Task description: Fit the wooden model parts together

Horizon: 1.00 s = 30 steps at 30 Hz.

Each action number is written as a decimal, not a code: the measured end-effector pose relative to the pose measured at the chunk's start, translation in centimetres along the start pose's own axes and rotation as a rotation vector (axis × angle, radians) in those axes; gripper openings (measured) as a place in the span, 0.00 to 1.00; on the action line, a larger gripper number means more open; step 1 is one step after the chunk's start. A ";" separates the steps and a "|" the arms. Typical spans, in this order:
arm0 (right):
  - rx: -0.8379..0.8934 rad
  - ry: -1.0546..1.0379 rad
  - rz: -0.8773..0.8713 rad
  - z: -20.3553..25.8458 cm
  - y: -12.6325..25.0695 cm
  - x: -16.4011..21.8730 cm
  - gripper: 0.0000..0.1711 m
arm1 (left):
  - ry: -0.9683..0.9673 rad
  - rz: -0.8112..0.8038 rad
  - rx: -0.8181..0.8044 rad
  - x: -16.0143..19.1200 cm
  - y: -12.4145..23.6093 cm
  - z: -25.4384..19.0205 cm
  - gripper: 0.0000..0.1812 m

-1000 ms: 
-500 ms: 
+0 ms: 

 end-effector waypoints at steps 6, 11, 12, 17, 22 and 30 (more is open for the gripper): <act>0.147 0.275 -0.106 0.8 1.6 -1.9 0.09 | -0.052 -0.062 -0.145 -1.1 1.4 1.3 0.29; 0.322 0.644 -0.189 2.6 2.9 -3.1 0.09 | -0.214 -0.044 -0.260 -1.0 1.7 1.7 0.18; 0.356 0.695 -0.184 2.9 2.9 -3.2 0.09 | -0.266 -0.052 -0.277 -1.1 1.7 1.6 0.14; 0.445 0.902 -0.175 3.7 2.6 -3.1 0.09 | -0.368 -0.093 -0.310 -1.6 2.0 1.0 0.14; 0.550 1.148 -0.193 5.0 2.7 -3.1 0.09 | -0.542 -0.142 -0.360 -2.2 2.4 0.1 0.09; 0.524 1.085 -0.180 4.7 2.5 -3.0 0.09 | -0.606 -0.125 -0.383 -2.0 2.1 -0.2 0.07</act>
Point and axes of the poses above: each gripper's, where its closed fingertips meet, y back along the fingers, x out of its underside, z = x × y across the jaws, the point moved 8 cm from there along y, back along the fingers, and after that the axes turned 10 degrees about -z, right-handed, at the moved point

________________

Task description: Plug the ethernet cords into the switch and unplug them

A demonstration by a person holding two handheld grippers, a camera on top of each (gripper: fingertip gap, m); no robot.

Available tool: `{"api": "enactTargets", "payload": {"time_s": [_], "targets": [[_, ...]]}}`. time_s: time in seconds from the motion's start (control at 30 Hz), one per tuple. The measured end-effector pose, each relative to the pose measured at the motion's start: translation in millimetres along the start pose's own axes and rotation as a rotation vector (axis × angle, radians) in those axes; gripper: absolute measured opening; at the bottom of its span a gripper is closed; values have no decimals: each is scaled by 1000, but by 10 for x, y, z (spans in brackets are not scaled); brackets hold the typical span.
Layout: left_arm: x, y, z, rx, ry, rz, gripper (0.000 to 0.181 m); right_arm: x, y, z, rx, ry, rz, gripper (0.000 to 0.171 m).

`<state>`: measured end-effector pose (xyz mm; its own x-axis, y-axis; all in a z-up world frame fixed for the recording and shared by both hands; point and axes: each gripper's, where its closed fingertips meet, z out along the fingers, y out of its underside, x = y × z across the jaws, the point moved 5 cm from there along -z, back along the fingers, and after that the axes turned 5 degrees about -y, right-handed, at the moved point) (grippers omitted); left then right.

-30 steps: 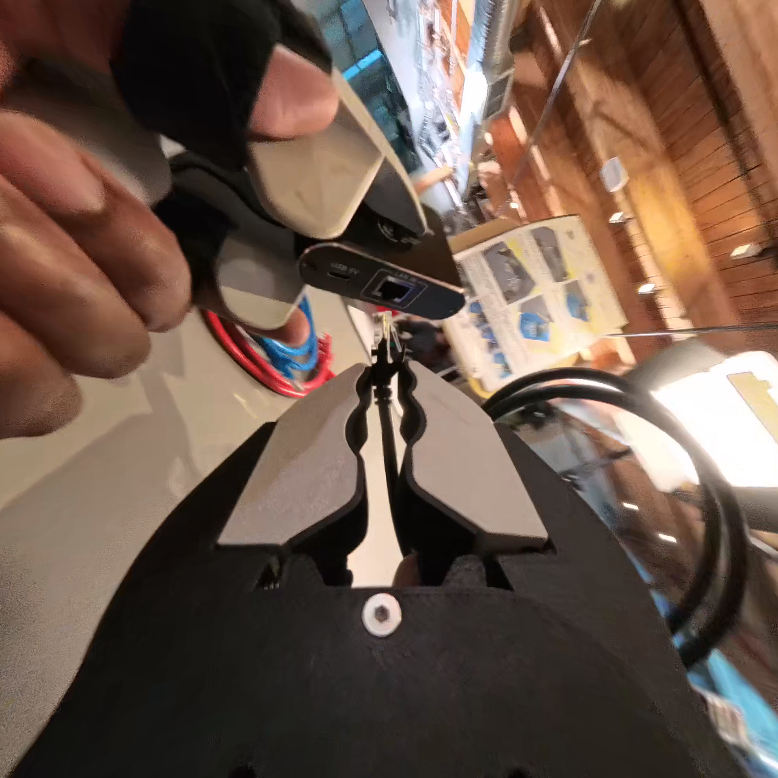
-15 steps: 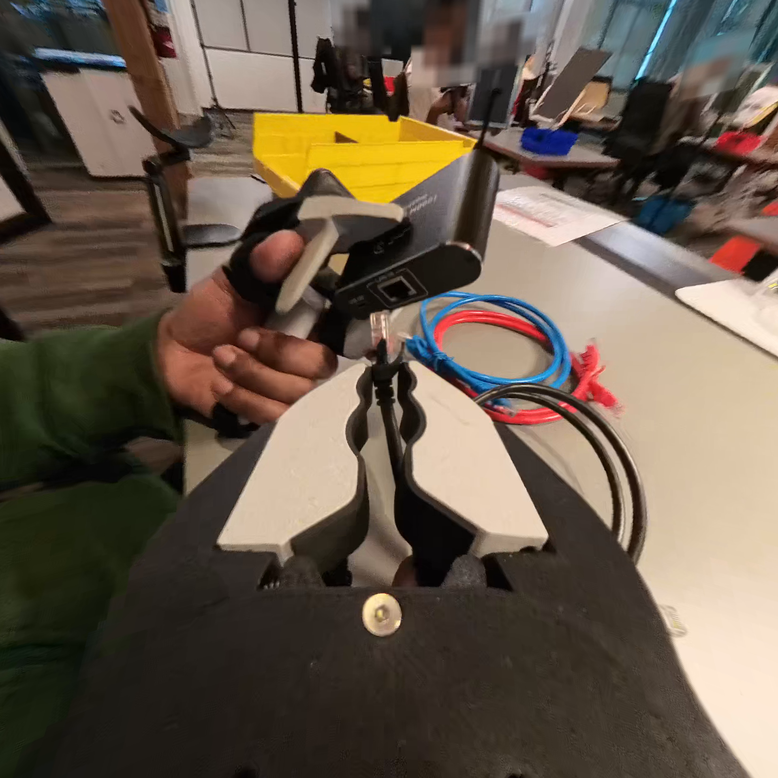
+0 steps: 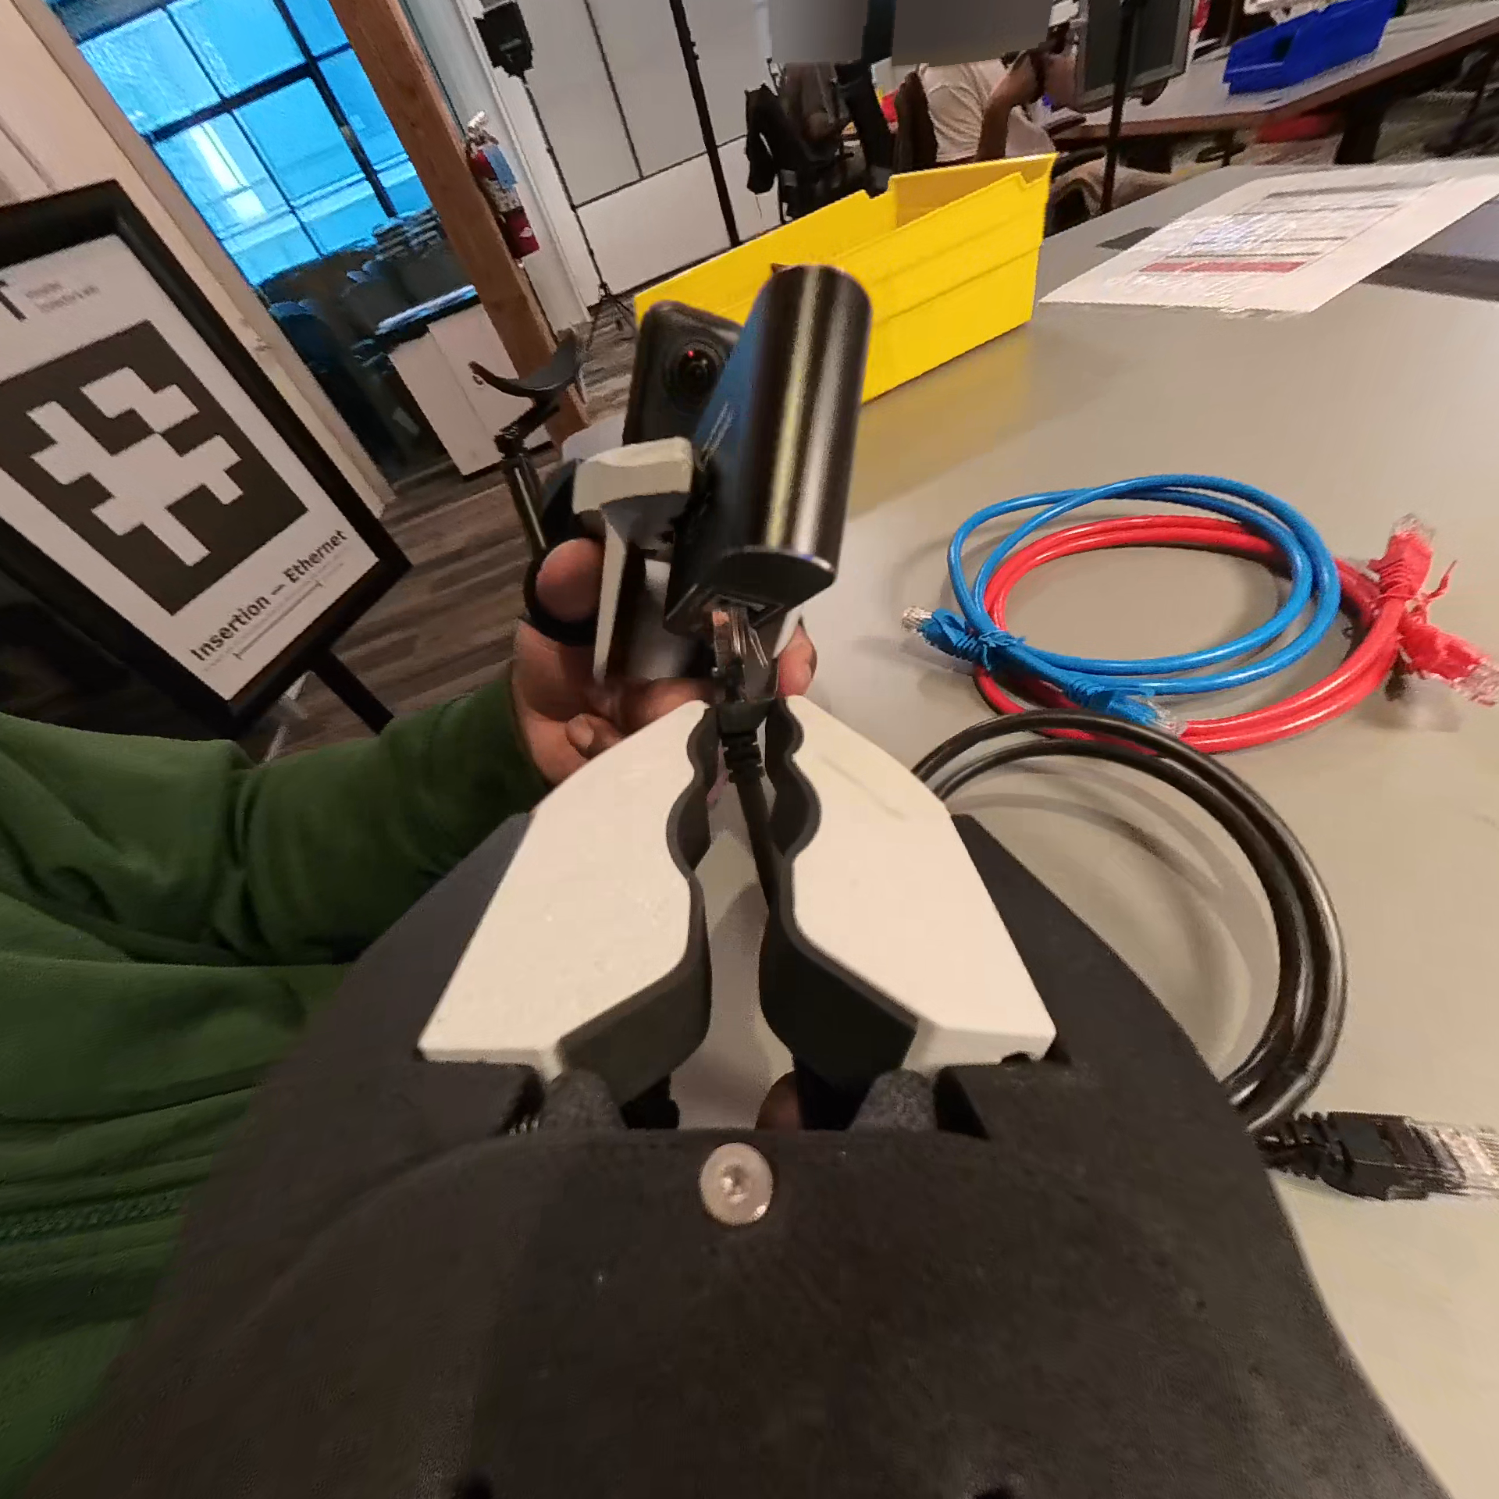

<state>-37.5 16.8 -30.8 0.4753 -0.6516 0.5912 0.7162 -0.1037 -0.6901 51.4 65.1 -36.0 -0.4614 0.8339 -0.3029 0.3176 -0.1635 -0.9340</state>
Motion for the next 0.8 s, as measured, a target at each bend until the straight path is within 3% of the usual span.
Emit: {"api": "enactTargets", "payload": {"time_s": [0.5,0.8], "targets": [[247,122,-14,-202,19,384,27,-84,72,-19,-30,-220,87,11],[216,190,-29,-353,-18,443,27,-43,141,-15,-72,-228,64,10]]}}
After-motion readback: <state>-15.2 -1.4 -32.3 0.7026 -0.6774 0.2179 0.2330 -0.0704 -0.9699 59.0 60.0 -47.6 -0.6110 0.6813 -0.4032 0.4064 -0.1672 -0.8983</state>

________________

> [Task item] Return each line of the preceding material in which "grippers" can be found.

> [Task solution]
A demonstration by a person holding two handheld grippers, a camera on top of each (gripper: fingertip gap, m); no robot.
`<state>`: measured end-effector pose (xyz mm; its own x-axis, y-axis; all in a z-up world frame fixed for the recording and shared by both hands; point and axes: each gripper's, where its closed fingertips meet, z out along the fingers, y out of its underside, x = y × z across the jaws, the point moved 5 cm from there along -z, back along the fingers, and after that the axes turned 5 degrees about -y, right-handed, at the moved point) (grippers omitted); left then right.

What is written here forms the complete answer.